Give the count of lines in the records that contain the string "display", and write nothing but that number.

• • • •

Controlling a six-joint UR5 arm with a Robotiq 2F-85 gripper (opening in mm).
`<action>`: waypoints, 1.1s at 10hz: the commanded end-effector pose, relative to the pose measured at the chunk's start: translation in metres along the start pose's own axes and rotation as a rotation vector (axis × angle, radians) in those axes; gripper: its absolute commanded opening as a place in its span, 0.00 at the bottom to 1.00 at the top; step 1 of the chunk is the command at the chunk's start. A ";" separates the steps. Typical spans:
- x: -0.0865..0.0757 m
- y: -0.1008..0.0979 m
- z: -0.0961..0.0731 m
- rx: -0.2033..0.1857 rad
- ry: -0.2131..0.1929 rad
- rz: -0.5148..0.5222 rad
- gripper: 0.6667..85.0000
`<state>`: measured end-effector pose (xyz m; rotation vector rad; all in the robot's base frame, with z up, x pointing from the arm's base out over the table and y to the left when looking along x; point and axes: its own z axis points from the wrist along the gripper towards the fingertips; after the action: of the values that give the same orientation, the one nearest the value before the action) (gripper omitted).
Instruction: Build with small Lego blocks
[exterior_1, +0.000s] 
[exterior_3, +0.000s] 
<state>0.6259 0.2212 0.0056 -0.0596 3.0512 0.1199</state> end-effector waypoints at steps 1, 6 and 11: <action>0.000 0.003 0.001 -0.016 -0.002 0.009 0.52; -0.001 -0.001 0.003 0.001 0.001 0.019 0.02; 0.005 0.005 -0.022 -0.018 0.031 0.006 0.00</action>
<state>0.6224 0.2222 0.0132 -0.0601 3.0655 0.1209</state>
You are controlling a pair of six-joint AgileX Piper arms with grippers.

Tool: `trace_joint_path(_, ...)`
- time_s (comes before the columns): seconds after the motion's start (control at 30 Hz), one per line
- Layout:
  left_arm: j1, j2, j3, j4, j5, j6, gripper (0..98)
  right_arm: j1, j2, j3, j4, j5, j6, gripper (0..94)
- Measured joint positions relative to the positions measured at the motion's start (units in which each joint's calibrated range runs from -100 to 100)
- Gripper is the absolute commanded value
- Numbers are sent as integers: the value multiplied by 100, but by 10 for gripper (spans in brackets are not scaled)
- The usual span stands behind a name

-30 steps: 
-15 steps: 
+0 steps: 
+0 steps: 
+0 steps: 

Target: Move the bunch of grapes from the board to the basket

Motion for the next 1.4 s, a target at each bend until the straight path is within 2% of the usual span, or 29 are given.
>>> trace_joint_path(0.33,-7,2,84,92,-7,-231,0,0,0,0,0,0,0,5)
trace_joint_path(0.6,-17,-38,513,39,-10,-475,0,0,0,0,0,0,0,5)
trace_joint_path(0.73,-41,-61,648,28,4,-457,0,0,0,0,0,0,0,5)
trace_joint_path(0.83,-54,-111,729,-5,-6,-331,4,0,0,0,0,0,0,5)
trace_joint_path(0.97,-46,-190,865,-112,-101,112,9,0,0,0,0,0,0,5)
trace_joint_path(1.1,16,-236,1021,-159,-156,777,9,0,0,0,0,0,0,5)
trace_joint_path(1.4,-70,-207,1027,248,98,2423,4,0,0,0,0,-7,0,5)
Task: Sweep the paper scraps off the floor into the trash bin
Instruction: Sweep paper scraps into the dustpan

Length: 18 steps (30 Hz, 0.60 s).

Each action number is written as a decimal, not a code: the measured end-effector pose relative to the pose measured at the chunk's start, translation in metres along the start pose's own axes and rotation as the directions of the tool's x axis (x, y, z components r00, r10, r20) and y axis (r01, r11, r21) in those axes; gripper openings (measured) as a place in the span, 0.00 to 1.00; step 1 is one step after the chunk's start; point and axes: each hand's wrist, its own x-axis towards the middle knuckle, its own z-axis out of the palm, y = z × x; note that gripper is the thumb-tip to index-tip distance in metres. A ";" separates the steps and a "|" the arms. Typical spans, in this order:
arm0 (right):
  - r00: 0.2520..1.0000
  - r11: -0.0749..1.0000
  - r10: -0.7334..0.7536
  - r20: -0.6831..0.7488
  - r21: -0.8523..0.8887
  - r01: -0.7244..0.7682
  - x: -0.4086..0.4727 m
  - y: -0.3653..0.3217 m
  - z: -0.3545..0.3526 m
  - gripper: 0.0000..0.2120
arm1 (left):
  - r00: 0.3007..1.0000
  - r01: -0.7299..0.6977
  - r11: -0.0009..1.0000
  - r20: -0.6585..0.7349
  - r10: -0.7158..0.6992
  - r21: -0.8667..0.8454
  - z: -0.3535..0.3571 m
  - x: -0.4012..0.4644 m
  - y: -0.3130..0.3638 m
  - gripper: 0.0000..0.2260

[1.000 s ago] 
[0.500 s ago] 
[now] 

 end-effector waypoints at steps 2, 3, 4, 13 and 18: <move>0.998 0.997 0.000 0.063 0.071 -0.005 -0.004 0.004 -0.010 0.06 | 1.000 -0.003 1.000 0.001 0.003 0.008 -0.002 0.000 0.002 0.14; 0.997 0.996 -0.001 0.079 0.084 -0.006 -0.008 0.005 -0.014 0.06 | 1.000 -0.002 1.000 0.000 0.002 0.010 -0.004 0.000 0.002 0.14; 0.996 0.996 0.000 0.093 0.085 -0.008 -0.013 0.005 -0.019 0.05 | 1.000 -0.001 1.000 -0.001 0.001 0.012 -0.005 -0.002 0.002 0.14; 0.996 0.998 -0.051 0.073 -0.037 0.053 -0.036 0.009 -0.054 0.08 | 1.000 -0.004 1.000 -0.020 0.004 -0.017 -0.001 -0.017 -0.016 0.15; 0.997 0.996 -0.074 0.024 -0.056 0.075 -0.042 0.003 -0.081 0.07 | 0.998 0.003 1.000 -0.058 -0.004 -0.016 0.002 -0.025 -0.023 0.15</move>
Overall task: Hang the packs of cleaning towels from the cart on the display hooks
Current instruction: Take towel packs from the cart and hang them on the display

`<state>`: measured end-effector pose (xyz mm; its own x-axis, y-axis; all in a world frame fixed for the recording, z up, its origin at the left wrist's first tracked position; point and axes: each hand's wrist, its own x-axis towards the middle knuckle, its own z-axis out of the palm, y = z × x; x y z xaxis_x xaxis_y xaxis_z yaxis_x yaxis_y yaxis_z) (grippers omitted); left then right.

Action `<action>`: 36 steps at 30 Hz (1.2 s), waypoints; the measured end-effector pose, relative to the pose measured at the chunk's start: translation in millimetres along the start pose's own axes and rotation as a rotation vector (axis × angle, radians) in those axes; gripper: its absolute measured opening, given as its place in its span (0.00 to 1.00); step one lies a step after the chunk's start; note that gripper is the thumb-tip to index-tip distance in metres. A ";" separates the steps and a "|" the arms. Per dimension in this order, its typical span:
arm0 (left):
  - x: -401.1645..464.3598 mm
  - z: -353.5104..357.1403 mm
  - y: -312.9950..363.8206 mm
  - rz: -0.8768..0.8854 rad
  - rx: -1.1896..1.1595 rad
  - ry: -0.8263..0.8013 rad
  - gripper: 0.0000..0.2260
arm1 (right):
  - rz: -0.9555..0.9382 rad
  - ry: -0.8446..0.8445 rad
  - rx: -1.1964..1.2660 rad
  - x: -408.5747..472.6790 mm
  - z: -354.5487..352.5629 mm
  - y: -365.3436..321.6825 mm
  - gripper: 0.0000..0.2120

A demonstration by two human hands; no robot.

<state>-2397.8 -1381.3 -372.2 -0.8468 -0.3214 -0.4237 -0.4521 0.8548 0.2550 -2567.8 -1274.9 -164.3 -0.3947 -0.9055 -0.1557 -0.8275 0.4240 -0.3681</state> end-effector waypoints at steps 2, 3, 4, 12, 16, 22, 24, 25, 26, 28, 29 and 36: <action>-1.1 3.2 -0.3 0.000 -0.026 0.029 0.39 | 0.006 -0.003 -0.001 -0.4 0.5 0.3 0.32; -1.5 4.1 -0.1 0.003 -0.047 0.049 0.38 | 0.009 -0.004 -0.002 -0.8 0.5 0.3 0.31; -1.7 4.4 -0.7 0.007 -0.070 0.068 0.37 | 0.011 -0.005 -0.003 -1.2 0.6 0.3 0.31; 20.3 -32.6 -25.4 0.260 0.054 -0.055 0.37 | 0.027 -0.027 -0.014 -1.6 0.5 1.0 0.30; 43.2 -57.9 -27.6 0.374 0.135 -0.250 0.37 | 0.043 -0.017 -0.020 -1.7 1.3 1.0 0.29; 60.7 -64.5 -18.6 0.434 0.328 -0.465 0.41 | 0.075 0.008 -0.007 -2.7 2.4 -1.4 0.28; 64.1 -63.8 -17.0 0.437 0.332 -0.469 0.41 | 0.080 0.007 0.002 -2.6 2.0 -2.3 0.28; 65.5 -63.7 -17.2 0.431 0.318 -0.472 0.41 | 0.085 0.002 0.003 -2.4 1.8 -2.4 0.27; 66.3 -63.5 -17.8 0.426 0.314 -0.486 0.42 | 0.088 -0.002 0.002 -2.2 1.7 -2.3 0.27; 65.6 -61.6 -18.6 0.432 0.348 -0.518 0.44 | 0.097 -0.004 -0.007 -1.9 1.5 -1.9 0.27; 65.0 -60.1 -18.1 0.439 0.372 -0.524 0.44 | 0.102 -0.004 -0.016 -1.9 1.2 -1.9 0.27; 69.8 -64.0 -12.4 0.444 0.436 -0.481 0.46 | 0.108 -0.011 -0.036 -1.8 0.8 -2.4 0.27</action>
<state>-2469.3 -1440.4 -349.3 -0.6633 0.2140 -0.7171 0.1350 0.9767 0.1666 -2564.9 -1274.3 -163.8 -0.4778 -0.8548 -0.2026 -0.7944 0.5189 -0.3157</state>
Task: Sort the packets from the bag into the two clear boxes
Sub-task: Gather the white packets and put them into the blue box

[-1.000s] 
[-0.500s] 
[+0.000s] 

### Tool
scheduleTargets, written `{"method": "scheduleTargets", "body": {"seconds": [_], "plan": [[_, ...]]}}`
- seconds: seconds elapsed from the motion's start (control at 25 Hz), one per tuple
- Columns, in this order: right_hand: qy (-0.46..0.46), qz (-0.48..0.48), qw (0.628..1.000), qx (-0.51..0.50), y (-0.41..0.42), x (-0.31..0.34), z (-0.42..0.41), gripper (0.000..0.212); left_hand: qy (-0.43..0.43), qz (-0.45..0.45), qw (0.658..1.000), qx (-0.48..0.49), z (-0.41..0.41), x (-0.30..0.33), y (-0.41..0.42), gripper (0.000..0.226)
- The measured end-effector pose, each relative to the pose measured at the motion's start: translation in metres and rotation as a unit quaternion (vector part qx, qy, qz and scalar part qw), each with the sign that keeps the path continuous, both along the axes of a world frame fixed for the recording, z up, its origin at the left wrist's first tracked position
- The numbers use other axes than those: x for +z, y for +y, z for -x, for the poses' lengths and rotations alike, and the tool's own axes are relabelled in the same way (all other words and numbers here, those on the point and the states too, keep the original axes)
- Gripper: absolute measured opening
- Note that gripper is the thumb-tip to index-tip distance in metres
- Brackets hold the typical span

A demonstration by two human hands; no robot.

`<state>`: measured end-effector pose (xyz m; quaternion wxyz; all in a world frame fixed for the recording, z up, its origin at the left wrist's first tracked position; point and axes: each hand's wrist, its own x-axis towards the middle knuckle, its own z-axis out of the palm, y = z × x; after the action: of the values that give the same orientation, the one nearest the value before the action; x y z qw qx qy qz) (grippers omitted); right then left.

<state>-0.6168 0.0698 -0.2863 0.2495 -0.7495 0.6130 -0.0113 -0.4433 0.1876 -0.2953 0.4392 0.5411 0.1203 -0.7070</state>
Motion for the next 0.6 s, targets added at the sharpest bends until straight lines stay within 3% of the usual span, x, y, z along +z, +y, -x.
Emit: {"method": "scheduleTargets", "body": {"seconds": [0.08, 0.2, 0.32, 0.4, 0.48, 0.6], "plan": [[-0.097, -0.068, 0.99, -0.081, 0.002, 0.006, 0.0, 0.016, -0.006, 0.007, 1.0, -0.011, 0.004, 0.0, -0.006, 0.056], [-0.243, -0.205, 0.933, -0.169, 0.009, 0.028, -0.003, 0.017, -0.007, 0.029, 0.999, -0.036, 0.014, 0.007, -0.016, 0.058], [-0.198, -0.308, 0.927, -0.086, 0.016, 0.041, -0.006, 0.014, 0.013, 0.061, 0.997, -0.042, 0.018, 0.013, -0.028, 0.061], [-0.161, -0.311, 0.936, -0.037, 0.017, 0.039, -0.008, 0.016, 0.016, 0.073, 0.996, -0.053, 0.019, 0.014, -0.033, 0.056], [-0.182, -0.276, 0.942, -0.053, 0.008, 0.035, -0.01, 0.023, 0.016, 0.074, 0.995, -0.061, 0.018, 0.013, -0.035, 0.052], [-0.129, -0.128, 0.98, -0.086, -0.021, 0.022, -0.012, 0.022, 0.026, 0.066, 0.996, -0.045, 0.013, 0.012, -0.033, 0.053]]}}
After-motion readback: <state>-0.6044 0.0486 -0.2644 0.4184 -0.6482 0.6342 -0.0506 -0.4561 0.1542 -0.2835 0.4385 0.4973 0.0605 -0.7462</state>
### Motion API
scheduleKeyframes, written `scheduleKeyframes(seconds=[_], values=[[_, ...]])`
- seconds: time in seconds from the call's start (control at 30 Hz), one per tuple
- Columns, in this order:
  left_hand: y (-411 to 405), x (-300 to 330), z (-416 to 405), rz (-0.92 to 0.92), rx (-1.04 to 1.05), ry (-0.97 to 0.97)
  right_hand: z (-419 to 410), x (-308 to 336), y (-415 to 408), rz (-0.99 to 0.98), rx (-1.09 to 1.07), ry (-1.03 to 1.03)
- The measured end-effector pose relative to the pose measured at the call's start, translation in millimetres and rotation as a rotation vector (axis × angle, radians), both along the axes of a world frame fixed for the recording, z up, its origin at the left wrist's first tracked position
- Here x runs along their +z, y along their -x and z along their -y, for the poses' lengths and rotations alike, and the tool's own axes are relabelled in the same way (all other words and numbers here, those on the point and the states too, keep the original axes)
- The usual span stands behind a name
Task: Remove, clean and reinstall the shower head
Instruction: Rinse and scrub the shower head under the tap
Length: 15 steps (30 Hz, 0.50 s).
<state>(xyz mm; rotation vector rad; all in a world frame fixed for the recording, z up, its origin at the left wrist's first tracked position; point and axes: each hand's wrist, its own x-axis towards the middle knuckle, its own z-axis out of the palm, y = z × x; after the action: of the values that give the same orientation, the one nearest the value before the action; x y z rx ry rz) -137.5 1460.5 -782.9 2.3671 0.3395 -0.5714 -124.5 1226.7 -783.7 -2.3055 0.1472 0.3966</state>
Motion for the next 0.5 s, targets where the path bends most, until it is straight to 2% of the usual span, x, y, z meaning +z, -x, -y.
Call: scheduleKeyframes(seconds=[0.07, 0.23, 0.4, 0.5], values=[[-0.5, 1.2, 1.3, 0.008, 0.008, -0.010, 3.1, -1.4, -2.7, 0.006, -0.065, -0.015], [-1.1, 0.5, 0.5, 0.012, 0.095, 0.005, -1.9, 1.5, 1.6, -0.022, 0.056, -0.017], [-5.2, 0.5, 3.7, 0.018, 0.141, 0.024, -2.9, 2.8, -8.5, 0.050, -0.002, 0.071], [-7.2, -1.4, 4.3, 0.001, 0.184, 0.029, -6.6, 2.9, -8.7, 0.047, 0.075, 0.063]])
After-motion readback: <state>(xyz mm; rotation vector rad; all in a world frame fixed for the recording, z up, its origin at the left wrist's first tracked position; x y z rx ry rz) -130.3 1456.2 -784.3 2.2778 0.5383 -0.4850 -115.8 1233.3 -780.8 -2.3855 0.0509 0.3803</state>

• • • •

▶ Your response: 2